I touched his forearm lightly. “And thanks to you, he won’t have me. But … will you be all right, you and your mother?”

 

“That’s up to you. I’m going back to camp, and you’re going to run as far and fast as you can. When Uncle wakes up, I’m going to be as shocked as he is that you took off. The only way he’ll ever know I had anything to do with your escape is if he catches you and you tell him.”

 

“That won’t happen,” I said firmly. “Good-bye, Idu. I wish I could reward you for the gift you’ve given me.”

 

He shrugged away my thanks. “My father didn’t have much when he died, but Mother told me he always had a clean heart. That’s what I want to have when it’s my time to stand before Lord Osiris. Just move. Head away from the river to start, then swing back when the sun’s about that high”—he pointed across the river—“just to the top of those trees. See them?”

 

I peered into the fading darkness and saw the fringed shadows of more palms on the eastern shore. “Yes, I do.”

 

“Good. That’s when it’ll be safe for you to come back to the riverside. Uncle will have given up looking for you by then, maybe sooner; trust me. He’s a practical man, and he knows that if we waste too much time hunting you, the birds we caught yesterday won’t be fit to eat. Hmm, speaking of food, there’s a red-striped basket in the boat. If you can be quick and quiet, you might take a peek inside it before you go.” He gave me a conspirator’s grin. “Maybe take more than a peek.
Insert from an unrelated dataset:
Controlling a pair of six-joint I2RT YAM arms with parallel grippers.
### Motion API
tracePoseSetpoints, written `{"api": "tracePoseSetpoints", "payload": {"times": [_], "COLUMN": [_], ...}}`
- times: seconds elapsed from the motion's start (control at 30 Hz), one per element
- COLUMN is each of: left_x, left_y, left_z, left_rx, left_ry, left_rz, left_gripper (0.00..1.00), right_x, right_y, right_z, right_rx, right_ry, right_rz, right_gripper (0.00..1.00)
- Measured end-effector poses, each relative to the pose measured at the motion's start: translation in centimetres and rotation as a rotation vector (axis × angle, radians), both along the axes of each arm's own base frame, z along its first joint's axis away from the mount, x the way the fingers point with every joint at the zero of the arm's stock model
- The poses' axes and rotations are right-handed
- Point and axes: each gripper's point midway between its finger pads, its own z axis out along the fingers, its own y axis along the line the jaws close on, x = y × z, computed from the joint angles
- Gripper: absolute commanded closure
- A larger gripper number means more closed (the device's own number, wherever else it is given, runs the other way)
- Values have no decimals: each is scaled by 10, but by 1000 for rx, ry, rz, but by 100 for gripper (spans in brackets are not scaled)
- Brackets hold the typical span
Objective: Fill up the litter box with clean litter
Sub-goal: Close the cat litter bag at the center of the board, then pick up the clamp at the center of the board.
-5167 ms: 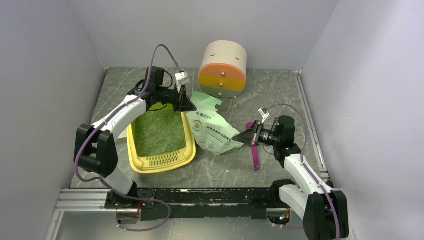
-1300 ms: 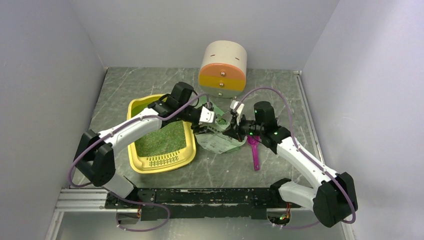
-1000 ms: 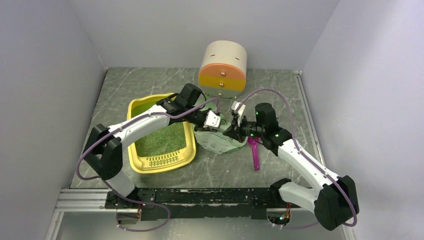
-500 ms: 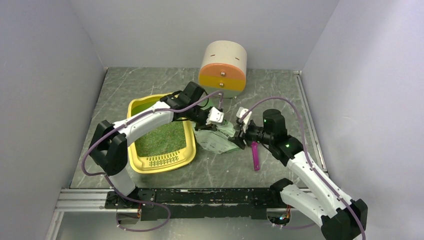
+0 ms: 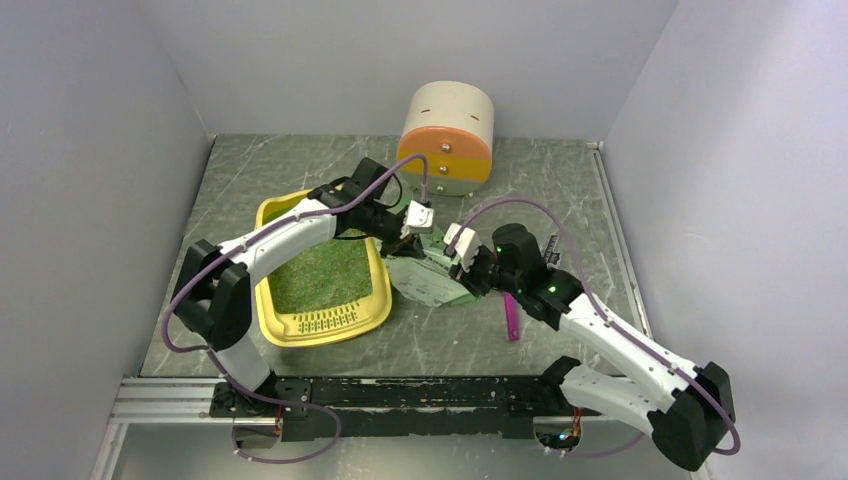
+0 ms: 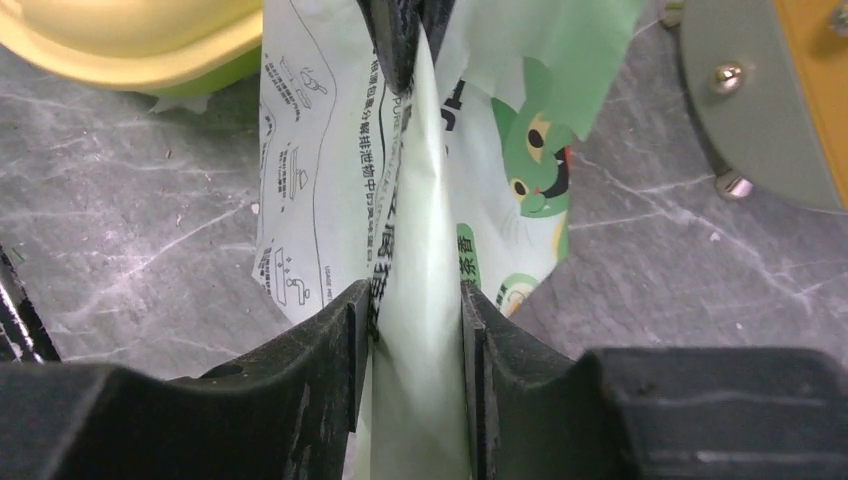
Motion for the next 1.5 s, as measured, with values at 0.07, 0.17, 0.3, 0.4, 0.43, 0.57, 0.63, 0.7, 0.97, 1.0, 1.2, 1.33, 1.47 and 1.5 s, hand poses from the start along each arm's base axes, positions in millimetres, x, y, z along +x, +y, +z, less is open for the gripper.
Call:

After all, a girl who would run away from the old man who was so nice to her, well, she’d probably help herself to some of his bread, too.”

 

“I don’t want to steal, Idu.”

 

“Then don’t steal. Just take two or three little loaves. That’ll be my share, and I’m glad to give it to you.”

 

Idu went back to his place by the dead fire, and I did what he’d told me. I used the strip of cloth I’d cut from my dress to cradle the bread loaves and turned my back on the sacred river. I moved as fast as I could, but I also moved with an eye to places where trees or tall plants would hide my passage. I didn’t want to go too far from the river, because I had no idea how far downstream Amenophis and Nava might be, and I didn’t want to loop around and miss them.